Agonopterix amyrisella

Scientific classification
- Kingdom: Animalia
- Phylum: Arthropoda
- Clade: Pancrustacea
- Class: Insecta
- Order: Lepidoptera
- Family: Depressariidae
- Genus: Agonopterix
- Species: A. amyrisella
- Binomial name: Agonopterix amyrisella (Busck, 1900)
- Synonyms: Depressaria amyrisella Busck, 1900; Depressaria amyridella Meyrick, 1922;

= Agonopterix amyrisella =

- Authority: (Busck, 1900)
- Synonyms: Depressaria amyrisella Busck, 1900, Depressaria amyridella Meyrick, 1922

Species of moth

Agonopterix amyrisella is a moth in the family Depressariidae. It was described by August Busck in 1900. It is found in North America, where it has been recorded from Florida.
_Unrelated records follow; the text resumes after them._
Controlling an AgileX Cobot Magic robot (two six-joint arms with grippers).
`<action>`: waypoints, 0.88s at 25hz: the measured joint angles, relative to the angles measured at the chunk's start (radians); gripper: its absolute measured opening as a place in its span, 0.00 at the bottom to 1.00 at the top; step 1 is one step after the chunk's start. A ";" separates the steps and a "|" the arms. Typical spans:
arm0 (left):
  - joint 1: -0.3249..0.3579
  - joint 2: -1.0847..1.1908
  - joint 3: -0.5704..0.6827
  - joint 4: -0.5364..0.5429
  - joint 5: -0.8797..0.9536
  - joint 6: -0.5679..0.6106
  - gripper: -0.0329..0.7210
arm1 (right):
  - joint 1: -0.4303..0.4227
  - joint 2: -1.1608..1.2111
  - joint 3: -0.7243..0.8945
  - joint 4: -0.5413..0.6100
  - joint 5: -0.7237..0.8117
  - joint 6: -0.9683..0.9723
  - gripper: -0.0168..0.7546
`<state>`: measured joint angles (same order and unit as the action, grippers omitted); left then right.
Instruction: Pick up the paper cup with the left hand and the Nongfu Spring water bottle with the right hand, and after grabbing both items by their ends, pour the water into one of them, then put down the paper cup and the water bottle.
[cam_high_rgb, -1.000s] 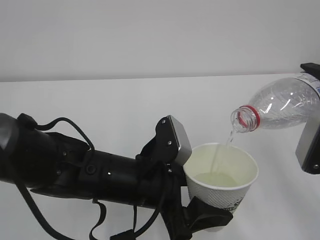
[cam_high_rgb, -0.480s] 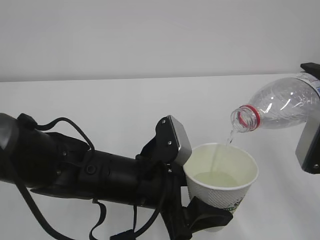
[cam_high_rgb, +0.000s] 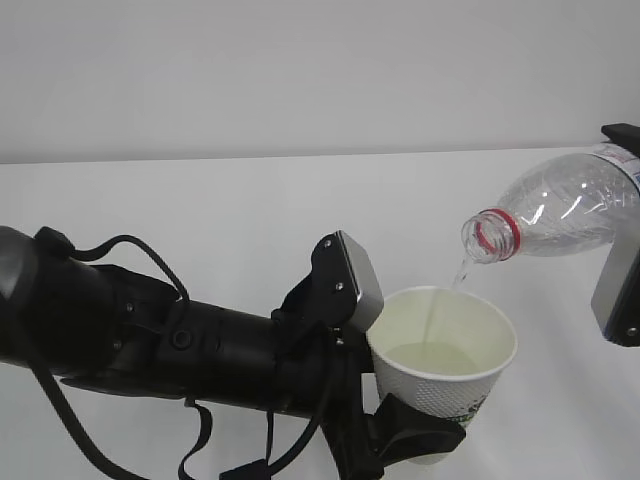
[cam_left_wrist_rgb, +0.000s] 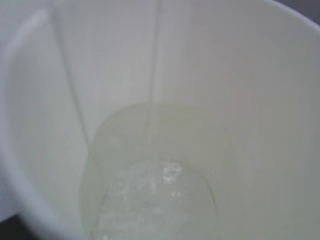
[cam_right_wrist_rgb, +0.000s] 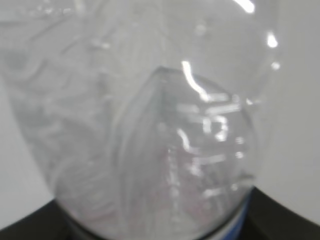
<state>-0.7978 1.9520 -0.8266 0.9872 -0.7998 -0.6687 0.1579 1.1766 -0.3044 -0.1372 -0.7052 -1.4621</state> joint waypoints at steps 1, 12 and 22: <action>0.000 0.000 0.000 0.000 0.000 0.000 0.74 | 0.000 0.000 0.000 0.000 0.000 0.000 0.57; 0.000 0.000 0.000 0.000 0.000 0.000 0.74 | 0.000 0.000 0.000 0.000 -0.002 0.000 0.57; 0.000 0.000 0.000 0.000 0.000 0.000 0.74 | 0.000 0.000 0.000 0.000 -0.002 0.000 0.57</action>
<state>-0.7978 1.9520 -0.8266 0.9872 -0.7998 -0.6687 0.1579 1.1766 -0.3044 -0.1372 -0.7074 -1.4621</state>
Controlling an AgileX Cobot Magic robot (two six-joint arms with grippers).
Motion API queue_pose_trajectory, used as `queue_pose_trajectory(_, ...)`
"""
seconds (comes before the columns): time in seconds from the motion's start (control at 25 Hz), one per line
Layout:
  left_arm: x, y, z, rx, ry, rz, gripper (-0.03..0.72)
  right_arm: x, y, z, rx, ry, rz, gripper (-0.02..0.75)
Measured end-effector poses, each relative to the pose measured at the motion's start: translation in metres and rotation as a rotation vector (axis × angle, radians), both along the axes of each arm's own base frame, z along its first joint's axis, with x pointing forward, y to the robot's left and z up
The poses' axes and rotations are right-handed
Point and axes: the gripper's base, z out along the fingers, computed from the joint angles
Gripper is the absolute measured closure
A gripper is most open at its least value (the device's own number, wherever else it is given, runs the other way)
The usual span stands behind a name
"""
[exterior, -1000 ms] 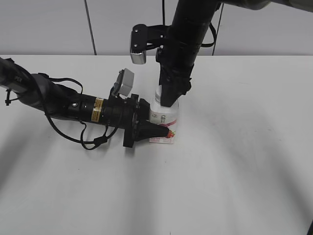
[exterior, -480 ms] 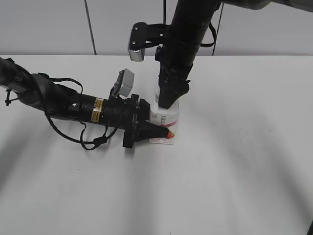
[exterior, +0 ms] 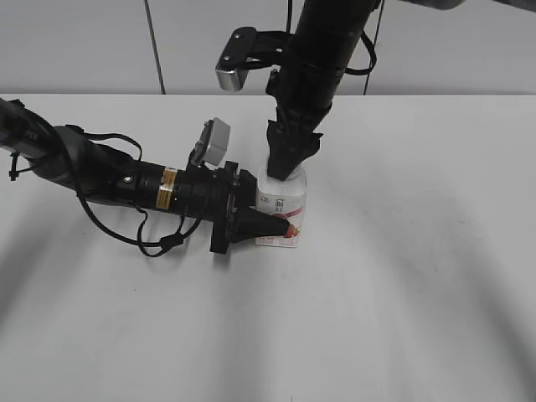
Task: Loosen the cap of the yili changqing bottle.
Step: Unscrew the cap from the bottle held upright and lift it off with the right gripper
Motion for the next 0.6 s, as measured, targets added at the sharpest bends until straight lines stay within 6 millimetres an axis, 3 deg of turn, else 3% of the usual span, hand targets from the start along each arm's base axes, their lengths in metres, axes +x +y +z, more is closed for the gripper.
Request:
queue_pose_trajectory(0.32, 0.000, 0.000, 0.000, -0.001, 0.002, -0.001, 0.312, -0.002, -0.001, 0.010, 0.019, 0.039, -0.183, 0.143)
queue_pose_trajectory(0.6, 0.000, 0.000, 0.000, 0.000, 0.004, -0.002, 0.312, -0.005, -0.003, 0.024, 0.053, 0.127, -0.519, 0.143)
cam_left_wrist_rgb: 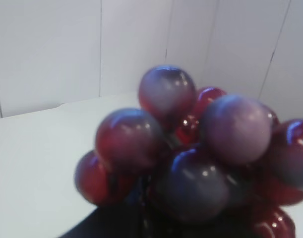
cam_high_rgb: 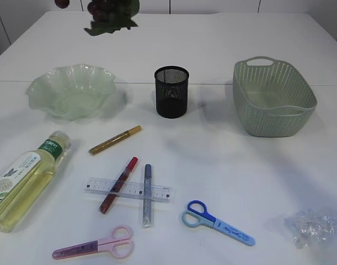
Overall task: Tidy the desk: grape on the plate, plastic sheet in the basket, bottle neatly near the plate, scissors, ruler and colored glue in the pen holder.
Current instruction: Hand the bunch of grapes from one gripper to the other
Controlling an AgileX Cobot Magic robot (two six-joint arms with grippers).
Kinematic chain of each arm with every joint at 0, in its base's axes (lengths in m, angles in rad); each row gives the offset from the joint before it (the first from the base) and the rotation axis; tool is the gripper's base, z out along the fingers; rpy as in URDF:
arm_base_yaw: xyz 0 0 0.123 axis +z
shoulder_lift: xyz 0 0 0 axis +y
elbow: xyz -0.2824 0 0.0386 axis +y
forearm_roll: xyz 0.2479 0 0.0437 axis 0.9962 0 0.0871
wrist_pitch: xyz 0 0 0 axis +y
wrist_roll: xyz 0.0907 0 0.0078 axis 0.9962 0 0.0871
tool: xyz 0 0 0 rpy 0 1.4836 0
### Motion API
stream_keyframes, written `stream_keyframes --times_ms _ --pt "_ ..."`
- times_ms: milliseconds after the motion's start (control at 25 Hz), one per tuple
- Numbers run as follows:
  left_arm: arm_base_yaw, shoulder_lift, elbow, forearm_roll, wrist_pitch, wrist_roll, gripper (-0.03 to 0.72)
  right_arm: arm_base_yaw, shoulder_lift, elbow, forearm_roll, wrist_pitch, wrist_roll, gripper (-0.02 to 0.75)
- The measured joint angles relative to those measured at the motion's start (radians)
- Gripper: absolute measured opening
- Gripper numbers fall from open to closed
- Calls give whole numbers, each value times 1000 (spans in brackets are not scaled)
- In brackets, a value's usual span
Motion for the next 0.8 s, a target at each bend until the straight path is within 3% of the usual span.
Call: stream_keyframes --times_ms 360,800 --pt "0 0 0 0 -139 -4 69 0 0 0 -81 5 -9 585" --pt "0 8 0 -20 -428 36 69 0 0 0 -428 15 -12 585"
The wingspan is 16–17 mm. The forewings are dark violaceous brown with sparse black scales. The extreme dorsal base is purplish black, with a collection of purplish black scales at the basal third. There is a small round white dot at the end of the cell, which is black margined at both sides. The costal and apical edge are lighter brown, with five costal and six to eight smaller apical dots. The hindwings are light shining yellowish brown, with a blackish edge.

The larvae feed on Amyris floridana. They live in a folded young leaf, with a round hole at the petiole, lined with silk. The larvae have a yellowish body and black head. Pupation takes place within the leaf fold.